In a session entitled, “Using DNA Sequence to Detect Variation Related to Human Disease: The Promises and Challenges of Medical Sequencing,” Richard Wilson, Ph.D., professor at Washington University School of Medicine, explored new technologies for medical sequencing and mutation discovery in cancer. He described the disadvantages of traditional technologies: for example, array-based experiments only identify variation in exonic regions, and PCR-based resequencing is expensive.

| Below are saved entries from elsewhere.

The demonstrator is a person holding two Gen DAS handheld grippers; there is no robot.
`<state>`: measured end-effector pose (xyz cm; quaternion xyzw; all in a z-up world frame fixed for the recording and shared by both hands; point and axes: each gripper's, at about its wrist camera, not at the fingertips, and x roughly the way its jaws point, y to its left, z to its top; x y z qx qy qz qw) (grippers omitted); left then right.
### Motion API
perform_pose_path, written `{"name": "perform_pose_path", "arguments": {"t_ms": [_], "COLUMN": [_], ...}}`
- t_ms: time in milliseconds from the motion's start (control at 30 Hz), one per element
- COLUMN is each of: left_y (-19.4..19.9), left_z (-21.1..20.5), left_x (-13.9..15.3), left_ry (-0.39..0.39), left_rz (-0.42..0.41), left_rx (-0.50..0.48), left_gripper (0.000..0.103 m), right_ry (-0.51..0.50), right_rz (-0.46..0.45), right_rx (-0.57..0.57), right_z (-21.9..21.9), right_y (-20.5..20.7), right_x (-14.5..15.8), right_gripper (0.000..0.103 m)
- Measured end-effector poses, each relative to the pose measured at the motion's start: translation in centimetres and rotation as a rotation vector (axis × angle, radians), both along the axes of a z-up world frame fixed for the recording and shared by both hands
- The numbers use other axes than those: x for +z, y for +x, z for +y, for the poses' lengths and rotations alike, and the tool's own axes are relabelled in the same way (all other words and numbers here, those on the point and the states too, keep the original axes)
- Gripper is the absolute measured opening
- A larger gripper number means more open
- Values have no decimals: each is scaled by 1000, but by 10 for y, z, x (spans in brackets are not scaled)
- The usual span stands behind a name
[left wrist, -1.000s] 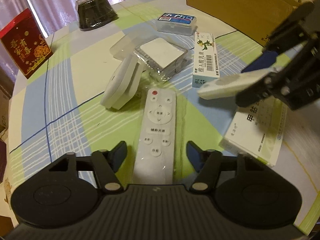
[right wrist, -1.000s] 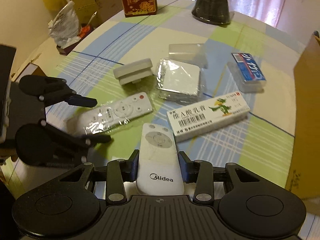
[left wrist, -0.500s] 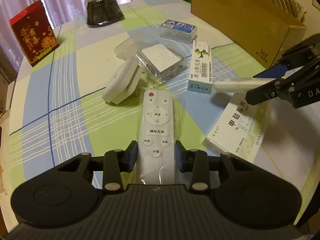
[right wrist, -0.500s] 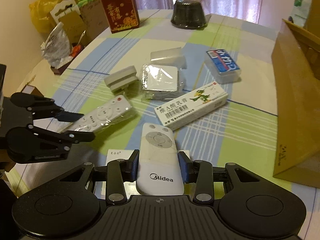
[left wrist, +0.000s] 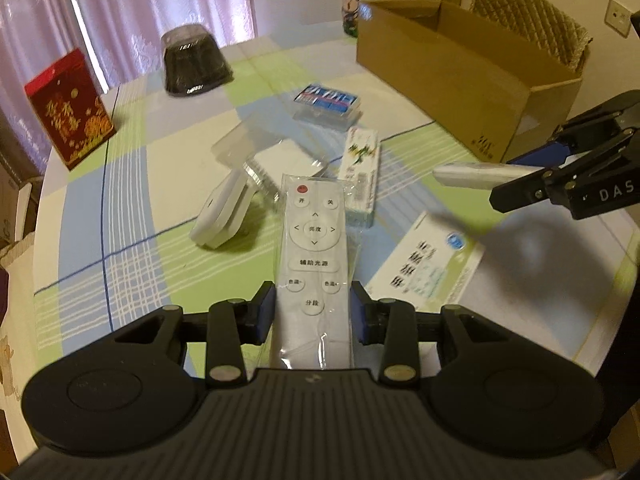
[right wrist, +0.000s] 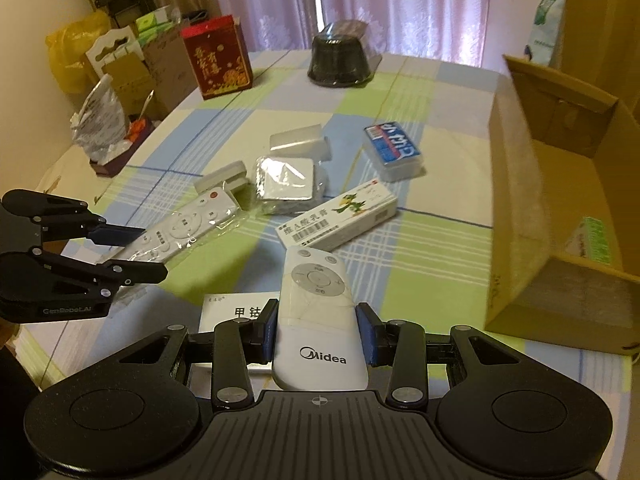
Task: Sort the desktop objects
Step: 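Carry both white remotes into the cardboard box and open both tools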
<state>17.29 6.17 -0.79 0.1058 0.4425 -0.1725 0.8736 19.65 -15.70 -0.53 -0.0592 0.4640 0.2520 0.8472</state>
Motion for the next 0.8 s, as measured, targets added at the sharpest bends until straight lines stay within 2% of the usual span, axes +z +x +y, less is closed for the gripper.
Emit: {"name": "perform_pose_path", "arguments": {"t_ms": [367,800], "left_y": [6,39], "left_z": [-48,-134], "left_x": [35,66], "left_ry": [-11,-52], "left_rz": [-54,-104], "left_rx": [-77,-195], "left_gripper": [33,33], "right_ry": [8,43], "right_rz": [-71,-162], "right_rx": [-78,-218], "right_z": [-44,-117], "right_y": [-7,14], "right_x": [37,74], "right_gripper": [39,39]}}
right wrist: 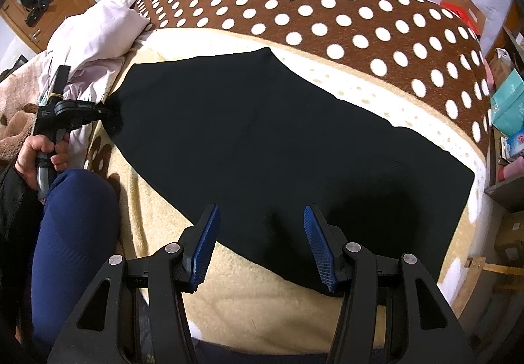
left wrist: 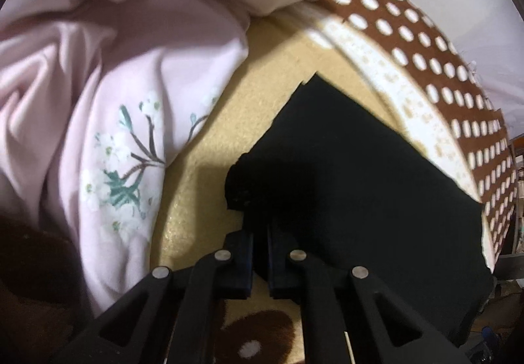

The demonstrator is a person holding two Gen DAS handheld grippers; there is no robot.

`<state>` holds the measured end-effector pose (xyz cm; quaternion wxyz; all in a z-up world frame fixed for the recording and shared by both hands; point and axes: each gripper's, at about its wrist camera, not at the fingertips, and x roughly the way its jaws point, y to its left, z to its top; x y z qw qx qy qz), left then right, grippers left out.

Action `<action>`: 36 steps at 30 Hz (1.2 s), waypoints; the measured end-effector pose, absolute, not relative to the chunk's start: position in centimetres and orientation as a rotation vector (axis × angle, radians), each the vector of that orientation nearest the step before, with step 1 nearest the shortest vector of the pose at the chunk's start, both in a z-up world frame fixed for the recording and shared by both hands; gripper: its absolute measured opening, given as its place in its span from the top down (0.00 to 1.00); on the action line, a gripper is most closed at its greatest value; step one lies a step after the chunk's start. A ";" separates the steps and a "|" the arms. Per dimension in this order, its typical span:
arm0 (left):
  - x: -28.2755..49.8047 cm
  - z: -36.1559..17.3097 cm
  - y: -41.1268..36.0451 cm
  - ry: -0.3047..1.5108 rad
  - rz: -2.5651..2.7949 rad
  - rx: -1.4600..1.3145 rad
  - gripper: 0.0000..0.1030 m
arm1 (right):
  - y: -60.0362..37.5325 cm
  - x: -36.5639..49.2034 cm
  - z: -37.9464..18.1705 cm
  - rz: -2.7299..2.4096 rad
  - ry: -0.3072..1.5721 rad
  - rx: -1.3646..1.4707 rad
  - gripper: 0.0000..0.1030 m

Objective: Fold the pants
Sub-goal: 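Move the left gripper to the black trousers' side edge and close on it, then lift the gripped side with the left gripper, fold it over, release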

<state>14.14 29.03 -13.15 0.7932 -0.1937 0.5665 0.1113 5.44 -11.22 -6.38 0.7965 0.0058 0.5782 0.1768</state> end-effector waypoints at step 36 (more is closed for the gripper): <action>10.0 -12.6 2.1 1.439 -0.547 -0.089 0.87 | -16.8 5.0 -10.0 0.279 1.310 0.214 0.48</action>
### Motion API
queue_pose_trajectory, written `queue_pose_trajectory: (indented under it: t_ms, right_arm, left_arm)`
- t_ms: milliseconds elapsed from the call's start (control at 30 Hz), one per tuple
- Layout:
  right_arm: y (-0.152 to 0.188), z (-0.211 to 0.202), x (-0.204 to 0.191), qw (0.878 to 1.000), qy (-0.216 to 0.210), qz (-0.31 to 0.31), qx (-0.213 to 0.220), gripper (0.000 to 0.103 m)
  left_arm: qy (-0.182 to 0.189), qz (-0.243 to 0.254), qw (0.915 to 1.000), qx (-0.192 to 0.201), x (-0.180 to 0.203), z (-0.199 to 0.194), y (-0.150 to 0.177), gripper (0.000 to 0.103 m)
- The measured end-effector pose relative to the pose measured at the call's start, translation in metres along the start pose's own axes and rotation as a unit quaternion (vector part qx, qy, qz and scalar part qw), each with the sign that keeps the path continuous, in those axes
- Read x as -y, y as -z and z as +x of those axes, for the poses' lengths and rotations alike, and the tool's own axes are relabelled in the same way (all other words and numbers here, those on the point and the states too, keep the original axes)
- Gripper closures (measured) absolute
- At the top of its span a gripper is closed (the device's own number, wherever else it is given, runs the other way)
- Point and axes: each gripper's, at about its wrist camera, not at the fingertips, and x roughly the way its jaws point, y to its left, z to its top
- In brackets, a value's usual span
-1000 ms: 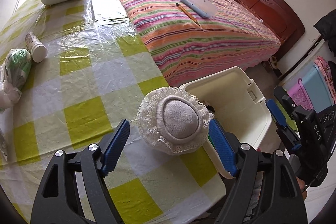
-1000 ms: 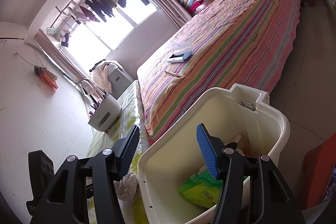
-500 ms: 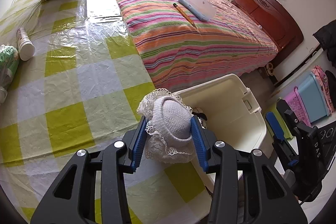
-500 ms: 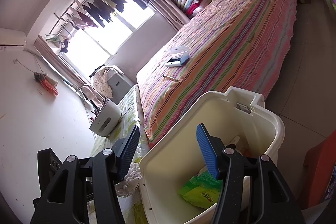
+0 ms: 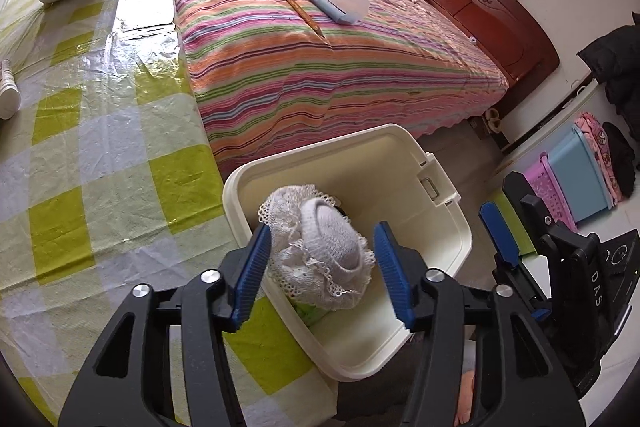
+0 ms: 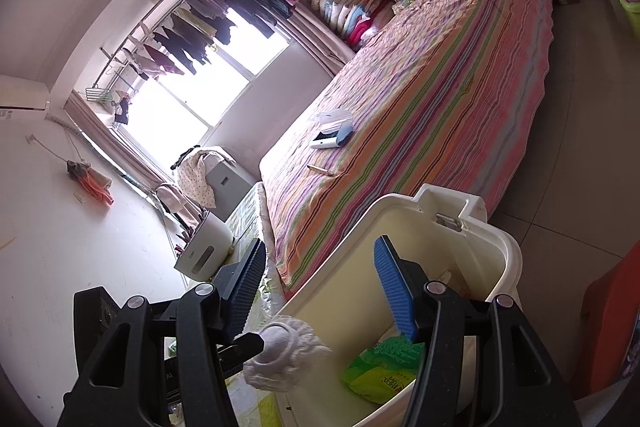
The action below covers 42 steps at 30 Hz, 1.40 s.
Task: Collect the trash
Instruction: 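Lower the knit hat with the left tool into the cream bin and open, then move both open tools back over the table toward the remaining trash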
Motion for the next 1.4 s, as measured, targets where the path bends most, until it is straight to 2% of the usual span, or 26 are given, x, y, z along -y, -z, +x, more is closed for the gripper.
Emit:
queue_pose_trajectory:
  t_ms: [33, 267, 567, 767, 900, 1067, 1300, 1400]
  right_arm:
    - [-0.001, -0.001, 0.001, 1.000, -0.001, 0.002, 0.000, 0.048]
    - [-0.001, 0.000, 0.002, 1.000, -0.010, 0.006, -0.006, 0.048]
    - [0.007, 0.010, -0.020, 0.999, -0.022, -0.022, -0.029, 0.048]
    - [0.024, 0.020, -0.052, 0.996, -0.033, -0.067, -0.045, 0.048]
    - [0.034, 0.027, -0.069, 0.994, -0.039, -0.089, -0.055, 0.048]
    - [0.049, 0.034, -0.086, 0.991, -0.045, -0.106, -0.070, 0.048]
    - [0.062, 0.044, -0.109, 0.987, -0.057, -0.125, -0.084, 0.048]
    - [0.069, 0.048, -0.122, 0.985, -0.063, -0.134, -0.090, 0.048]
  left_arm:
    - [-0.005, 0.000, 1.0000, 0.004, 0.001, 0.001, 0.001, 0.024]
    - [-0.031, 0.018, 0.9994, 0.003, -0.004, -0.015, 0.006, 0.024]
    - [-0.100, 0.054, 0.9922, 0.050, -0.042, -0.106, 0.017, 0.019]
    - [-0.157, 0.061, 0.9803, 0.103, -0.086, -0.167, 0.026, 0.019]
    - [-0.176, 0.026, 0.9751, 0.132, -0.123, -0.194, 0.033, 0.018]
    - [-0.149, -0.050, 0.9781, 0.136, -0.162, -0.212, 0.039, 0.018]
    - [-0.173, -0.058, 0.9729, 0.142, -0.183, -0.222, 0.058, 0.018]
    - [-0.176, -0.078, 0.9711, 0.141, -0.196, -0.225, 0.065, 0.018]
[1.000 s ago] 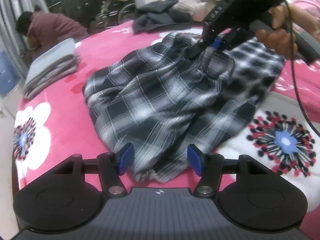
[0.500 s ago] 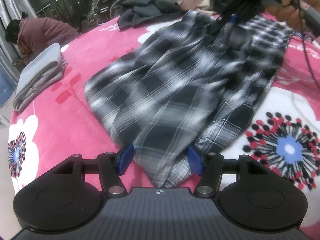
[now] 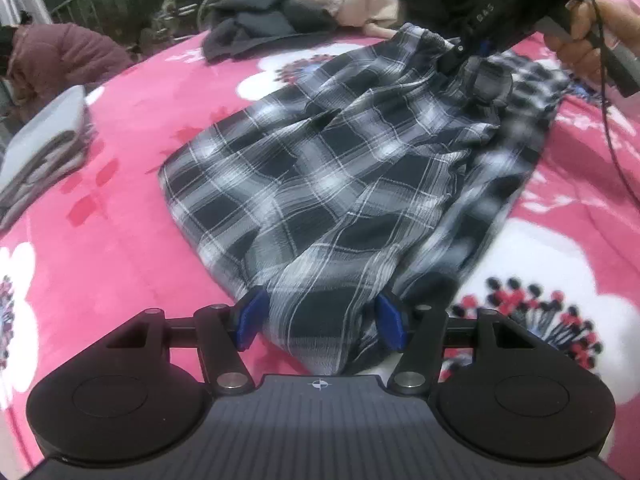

Dr. Wilson’s group has used Illumina’s next-generation sequencing platform to perform whole genome sequence analysis and to look for disease-linked variability in acute myeloid leukemia. The researchers identified eight validated somatic mutations, all of which were heterozygous, and two somatic insertions/deletions. The group is pursuing similar studies in glioblastoma.
Stacey Gabriel, Ph.D., director of the Genetic Analysis Platform at the Broad Institute, gave conference attendees an overview of the ongoing 1000 Genomes Project and described how GWAS are being used as an unbiased discovery tool for identifying rare mutations that may have value as novel drug targets. Dr. Gabriel’s group developed a scalable process for exome sequencing that uses hybrid selection and capture of hybridized regions on beads to pull out the exonic regions of the genome.
The 1000 Genomes Project will catalog all SNPs and CNVs with an allelic frequency >1% and make them available in a public database. The Project comprises three pilot programs: 4x genomic coverage of 180 people; 20x coverage of three case/parent trios; and 1,000 genes studied in 1,000 different people. One of the main challenges at present is how to integrate the disparate data derived from multiple different technology platforms and the development of hybrid platforms that can perform SNP and CNV genotyping on the same sample.
Richard Gibbs, from Baylor College of Medicine, focused on directed sequencing approaches for exploring disease genomics and described his group’s work using Roche’s NimbleGen’s “rebalanced” arrays to capture targeted regions of the genome and Roche 454’s next-generation sequencing technology. The combination has allowed for greater than 94% coverage of the genome at 10x, according to Dr. Gibbs. He outlined the advantages of using high-density arrays of the exome instead of GWAS for medical sequencing studies: there is less data to manage; the experimental design has greater flexibility; the process is more readily scalable; it is easier to map variants; and the cost is substantially lower.
Richard Lifton from Yale University, commented on the dramatic decrease in the cost of DNA sequencing over the past decade: from $100 per 1,000 high-quality bases in 1998 to less than $0.01 at present, using Illumina’s next-generation sequencing platform as an example.